“Do not save what is left after spending, but spend what is left after saving.” – Warren Buffett
Have you ever considered the basic formula that dictates your business profits? Most entrepreneurs operate on the classic “Sales – Expenses = Profit” equation, waiting until all expenses are paid to see if there’s any profit left. But is there a different, potentially more effective way to think about it?
Let’s explore this by looking at a fictional café owner, we’ll call him Joe. Joe was running a popular café with great revenue numbers, but at the end of every month, he found himself with barely any profit. Expenses seemed to have a way of consuming every penny he earned. Then, Joe decided to invert his profit equation, choosing to subtract profit from sales before considering his expenses.

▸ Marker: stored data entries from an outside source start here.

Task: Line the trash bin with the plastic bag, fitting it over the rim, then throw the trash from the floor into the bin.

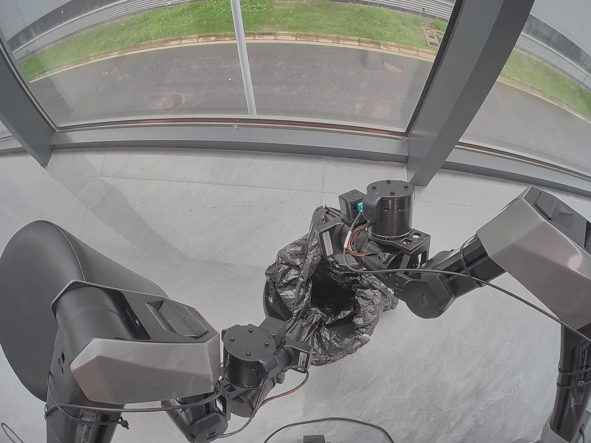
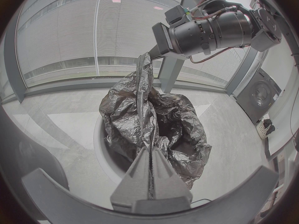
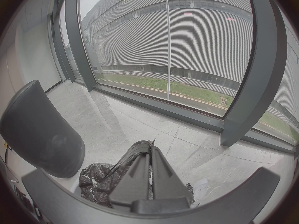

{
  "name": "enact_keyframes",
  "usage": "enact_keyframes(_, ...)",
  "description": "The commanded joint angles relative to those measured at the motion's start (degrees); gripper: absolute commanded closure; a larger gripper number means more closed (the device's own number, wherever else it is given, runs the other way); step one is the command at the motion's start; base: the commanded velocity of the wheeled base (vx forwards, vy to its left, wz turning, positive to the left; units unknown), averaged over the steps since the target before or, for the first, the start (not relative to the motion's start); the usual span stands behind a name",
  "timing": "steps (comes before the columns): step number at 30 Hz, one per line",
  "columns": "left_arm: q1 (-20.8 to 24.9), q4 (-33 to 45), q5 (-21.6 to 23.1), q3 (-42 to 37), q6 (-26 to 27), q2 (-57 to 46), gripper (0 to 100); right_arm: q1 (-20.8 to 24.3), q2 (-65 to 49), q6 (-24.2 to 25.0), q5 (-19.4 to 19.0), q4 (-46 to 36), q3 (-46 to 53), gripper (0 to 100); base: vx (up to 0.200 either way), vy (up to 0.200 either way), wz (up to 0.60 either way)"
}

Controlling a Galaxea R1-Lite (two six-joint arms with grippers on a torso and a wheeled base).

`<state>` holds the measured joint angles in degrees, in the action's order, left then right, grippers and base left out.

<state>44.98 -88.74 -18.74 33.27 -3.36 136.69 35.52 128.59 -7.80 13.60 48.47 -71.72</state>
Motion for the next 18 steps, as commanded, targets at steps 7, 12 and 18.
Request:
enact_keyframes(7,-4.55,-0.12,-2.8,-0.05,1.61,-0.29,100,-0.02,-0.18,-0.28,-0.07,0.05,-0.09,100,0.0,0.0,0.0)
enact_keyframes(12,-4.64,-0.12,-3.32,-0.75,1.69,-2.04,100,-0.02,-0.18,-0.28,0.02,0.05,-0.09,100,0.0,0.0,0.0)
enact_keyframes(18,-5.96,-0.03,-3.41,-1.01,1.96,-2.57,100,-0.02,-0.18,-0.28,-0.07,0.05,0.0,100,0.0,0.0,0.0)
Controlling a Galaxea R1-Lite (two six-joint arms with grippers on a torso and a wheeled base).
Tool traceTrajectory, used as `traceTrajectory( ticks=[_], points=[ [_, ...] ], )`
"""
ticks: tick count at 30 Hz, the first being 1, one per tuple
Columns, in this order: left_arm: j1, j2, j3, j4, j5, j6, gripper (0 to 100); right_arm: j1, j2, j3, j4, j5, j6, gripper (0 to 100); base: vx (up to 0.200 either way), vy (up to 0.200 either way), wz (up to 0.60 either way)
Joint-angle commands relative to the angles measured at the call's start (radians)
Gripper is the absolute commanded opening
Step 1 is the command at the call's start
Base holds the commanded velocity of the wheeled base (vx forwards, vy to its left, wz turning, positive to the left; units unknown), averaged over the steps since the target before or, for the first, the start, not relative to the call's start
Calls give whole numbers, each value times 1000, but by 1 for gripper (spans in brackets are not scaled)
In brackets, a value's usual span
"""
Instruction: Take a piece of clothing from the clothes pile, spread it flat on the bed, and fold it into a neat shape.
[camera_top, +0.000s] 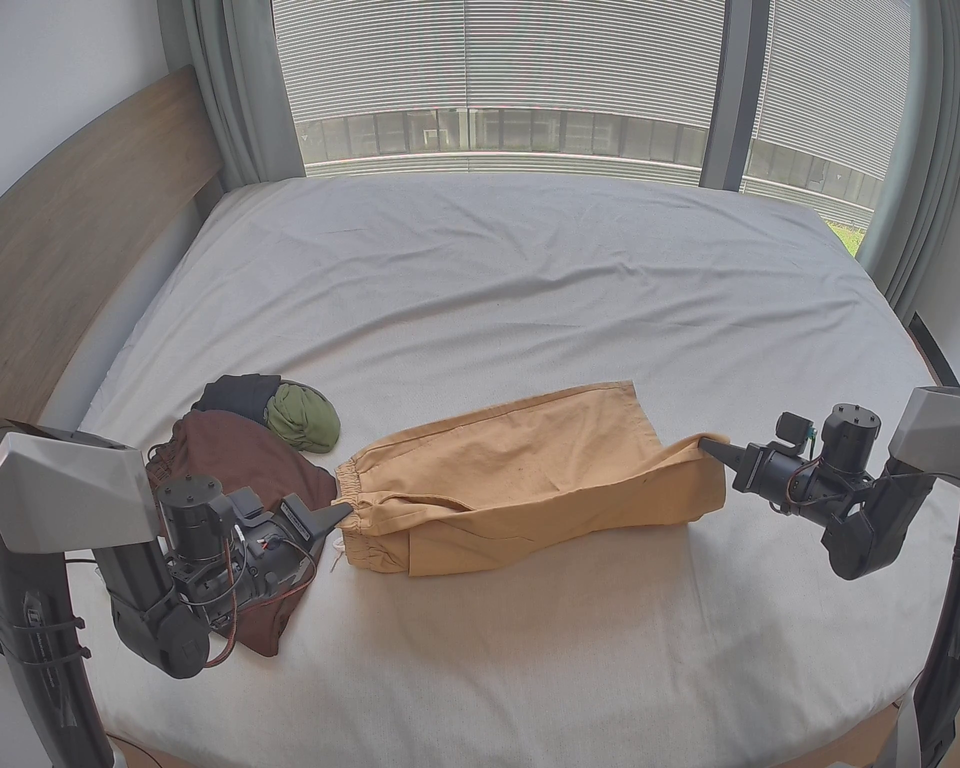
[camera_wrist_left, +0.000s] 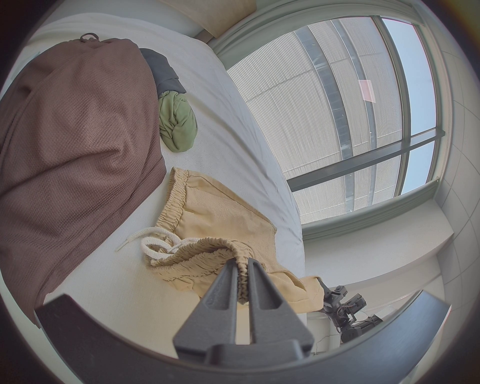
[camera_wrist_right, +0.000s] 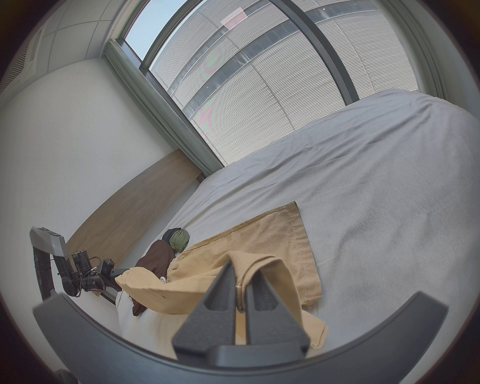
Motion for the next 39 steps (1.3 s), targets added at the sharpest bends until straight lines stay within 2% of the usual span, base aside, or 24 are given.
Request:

This means that every time Joe’s café made a sale, he immediately set aside a predetermined percentage for profit. The remaining funds were then allocated for business expenses. By doing this, Joe ensured that his business was profitable from each sale, and he adjusted his expenses accordingly.
This shift in thinking is profound yet simple. It transforms the way you perceive your business finances, making profit a priority rather than an afterthought. By rearranging the equation to “Sales – Profit = Expenses”, you can change the entire financial trajectory of your business.
Action Step: In the coming week, experiment with this new profit equation. From your next sale, take a predetermined percentage and set it aside as profit. Then, manage your expenses from the remaining amount.
Changing your approach to profit doesn’t mean you need to compromise the quality of your goods or services or cut corners. Instead, it encourages strategic thinking, careful budgeting, and innovative solutions to maintain profitability.